问题描述
我目前正在使用 隔离检测数据集中的异常值森林在Python中,我没有完全理解scikit-learn文档中给出的示例和解释
I am currently working on detecting outliers in my dataset using Isolation Forest in Python and I did not completely understand the example and explanation given in scikit-learn documentation
是否可以使用 Isolation Forest 检测具有 258 行 10 列的数据集中的异常值?

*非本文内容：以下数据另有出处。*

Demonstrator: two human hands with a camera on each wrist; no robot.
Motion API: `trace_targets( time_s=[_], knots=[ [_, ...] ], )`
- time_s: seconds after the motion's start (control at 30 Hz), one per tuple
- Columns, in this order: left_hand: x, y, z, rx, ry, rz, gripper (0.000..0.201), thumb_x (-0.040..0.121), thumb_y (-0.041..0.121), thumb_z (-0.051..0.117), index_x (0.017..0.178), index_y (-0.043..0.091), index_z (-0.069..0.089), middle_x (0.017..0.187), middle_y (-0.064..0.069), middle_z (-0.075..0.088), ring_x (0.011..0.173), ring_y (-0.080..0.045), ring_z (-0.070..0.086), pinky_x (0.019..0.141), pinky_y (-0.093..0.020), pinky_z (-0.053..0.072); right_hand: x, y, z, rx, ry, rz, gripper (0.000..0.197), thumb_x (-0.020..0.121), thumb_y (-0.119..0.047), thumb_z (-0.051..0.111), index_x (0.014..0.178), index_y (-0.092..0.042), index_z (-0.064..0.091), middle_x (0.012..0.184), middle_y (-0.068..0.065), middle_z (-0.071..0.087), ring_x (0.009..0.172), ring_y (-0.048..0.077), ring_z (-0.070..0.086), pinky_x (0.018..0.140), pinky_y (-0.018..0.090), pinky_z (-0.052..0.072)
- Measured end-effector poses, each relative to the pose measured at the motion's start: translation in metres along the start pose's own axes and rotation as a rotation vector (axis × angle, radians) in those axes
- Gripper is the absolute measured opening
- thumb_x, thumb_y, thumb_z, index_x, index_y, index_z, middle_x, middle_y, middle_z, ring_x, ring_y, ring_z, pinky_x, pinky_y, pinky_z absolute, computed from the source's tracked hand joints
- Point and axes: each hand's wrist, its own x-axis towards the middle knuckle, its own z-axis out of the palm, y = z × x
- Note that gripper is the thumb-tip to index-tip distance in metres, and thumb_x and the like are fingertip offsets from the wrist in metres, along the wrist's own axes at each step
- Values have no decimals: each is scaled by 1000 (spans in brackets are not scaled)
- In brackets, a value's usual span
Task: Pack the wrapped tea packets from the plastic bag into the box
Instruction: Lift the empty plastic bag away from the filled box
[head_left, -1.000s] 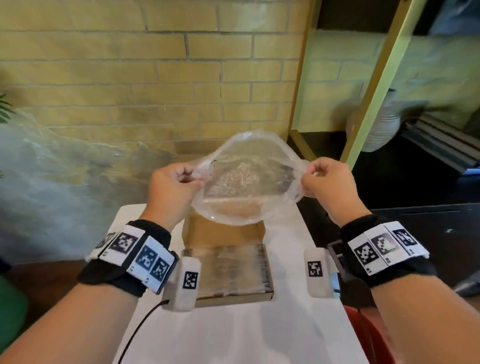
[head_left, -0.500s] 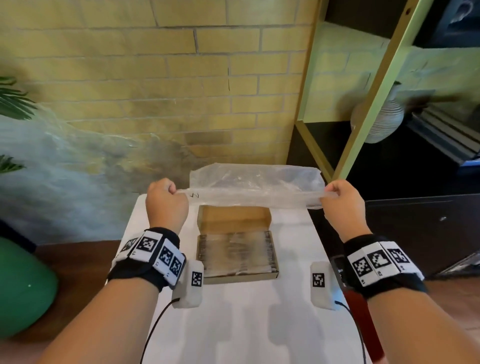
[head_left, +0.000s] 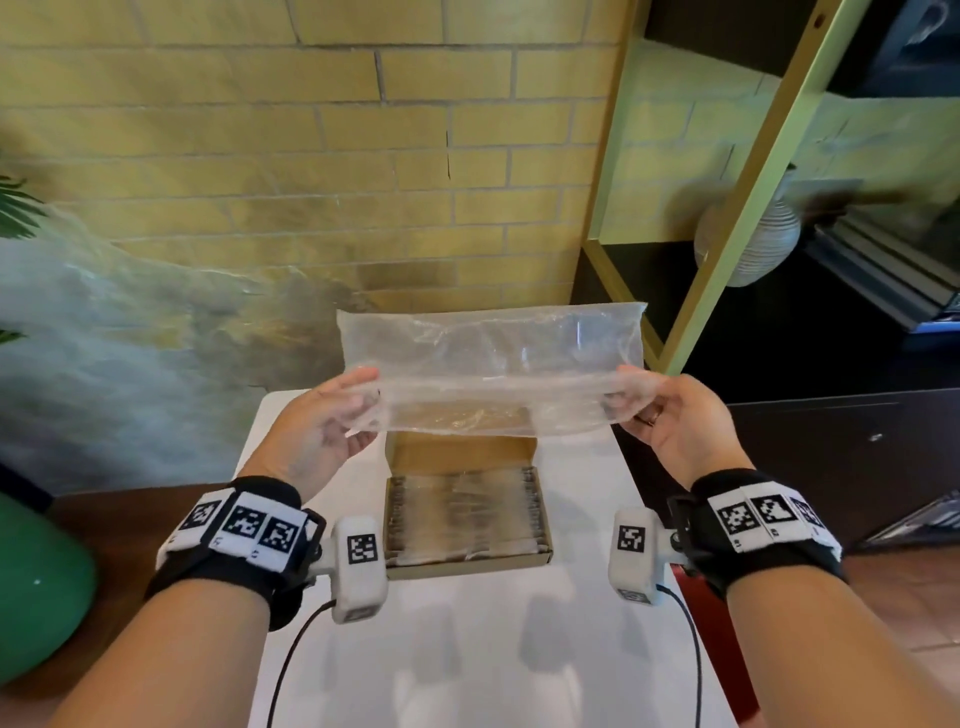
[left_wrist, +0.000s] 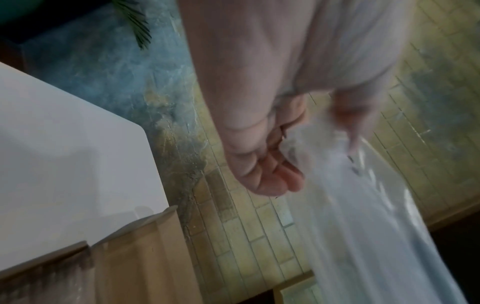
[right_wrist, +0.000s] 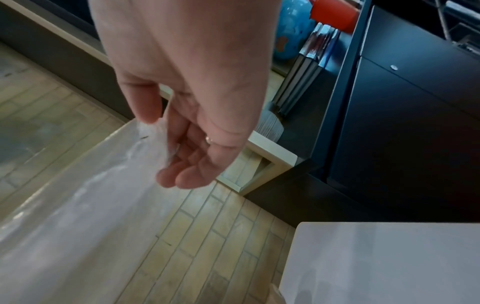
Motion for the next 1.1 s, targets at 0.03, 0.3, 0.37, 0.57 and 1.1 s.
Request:
trace_targets(
  time_s=[0.03,0.3,0.37,0.57,1.1],
  knots=[
    [1,0,-3,-75,7,-4,46,74,27,70,113,6,59,102,-9,68,89,-21,61,68,-29,54,0,-2,-3,9,29,-4,18,92,-11,45,92,-9,63,87,7,65,80,19,61,80,34,49],
    [6,-4,1,163,170,116,32,85,-13,53,87,19,54,84,4,68,74,-11,58,53,-14,50,10,5,-24,-355,-158,100,22,83,7,51,102,-3,55,96,17,62,80,30,49,70,35,40],
    [4,-2,3,158,113,102,44,86,-17,43,97,25,50,91,5,66,69,-10,54,42,-14,43,12,8,-28,-330,-226,162,42,83,-1,56,123,-11,53,117,18,62,91,33,45,74,38,39],
    [0,5,6,35,-8,0,40,78,-12,47,78,23,64,73,-6,64,53,-15,53,42,-22,36,-1,4,-31,-61,-86,92,21,89,-1,45,82,-3,65,74,14,57,51,13,50,47,20,36],
    [3,1,33,382,-129,17,18,87,-2,57,86,14,65,64,1,68,58,-10,57,52,-15,48,-39,1,-46,-217,8,-163,23,92,-3,48,106,-14,61,91,-1,67,75,7,64,63,15,53]
  ],
)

Is it possible to use Isolation Forest to detect outliers in my dataset that has 258 rows and 10 columns?
我是否需要单独的数据集来训练模型?如果是,是否有必要让训练数据集没有异常值?
Do I need a separate dataset to train the model? If yes, is it necessary to have that training dataset free from outliers?
这是我的代码:
rng = np.random.RandomState(42)
X = 0.3*rng.randn(100,2)
X_train = np.r_[X+2,X-2]
clf = IsolationForest(max_samples=100, random_state=rng, contamination='auto'
clf.fit(X_train)
y_pred_train = clf.predict(x_train)
y_pred_test = clf.predict(x_test)
print(len(y_pred_train))
我尝试将我的数据集加载到 X_train
但这似乎不起作用.
I tried by loading my dataset to X_train
but that does not seem to work.
推荐答案
简短的回答是否".您在相同的数据上训练和预测异常值.
Short answer is "No". You train and predict outliers on the same data.
IsolationForest
是一种无监督学习算法,旨在清除异常值中的数据(请参阅 docs 了解更多).在通常的机器学习设置中,你会运行它来清理你的训练数据集.就您的玩具示例而言:
IsolationForest
is an unsupervised learning algorithm that's intended to clean your data from outliers (see docs for more). In usual machine learning settings, you would run it to clean your training dataset. As far as your toy example concerned:
rng = np.random.RandomState(42)
X = 0.3*rng.randn(100,2)
X_train = np.r_[X+2,X-2]
from sklearn.ensemble import IsolationForest
clf = IsolationForest(max_samples=100, random_state=rng, behaviour="new", contamination=.1)
clf.fit(X_train)
y_pred_train = clf.predict(X_train)
y_pred_train
array([ 1, 1, 1, -1, 1, 1, 1, 1, 1, 1, -1, 1, 1, 1, 1, 1, 1,
1, -1, 1, 1, 1, 1, 1, -1, 1, 1, 1, 1, 1, 1, 1, 1, 1,
1, 1, 1, -1, 1, -1, 1, -1, 1, 1, 1, 1, 1, 1, 1, 1, 1,
1, 1, -1, 1, -1, 1, 1, 1, 1, 1, -1, -1, 1, 1, 1, 1, 1,
1, 1, 1, 1, 1, 1, 1, 1, 1, 1, -1, 1, 1, 1, 1, 1, 1,
1, 1, 1, 1, -1, 1, 1, 1, 1, 1, 1, 1, 1, 1, 1, 1, 1,
1, 1, 1, 1, 1, 1, 1, 1, 1, 1, 1, 1, 1, 1, 1, 1, 1,
1, 1, 1, 1, 1, 1, 1, 1, 1, 1, 1, 1, 1, 1, 1, 1, 1,
1, -1, 1, 1, 1, 1, 1, 1, 1, 1, 1, 1, 1, 1, 1, 1, 1,
-1, 1, 1, -1, 1, 1, 1, 1, -1, -1, 1, 1, 1, 1, 1, 1, 1,
1, 1, 1, 1, 1, 1, 1, 1, -1, 1, 1, 1, 1, 1, 1, 1, 1,
1, 1, -1, 1, 1, 1, 1, 1, 1, 1, 1, 1, 1])
其中 1
表示内部值,-1
表示异常值.根据污染
参数的规定,异常值的比例为0.1
.
where 1
represent inliers and -1
represent outliers. As specified by contamination
param, the fraction of outliers is 0.1
.
最后,您将删除异常值,例如:
Finally, you would remove outliers like:
X_train_cleaned = X_train[np.where(y_pred_train == 1, True, False)]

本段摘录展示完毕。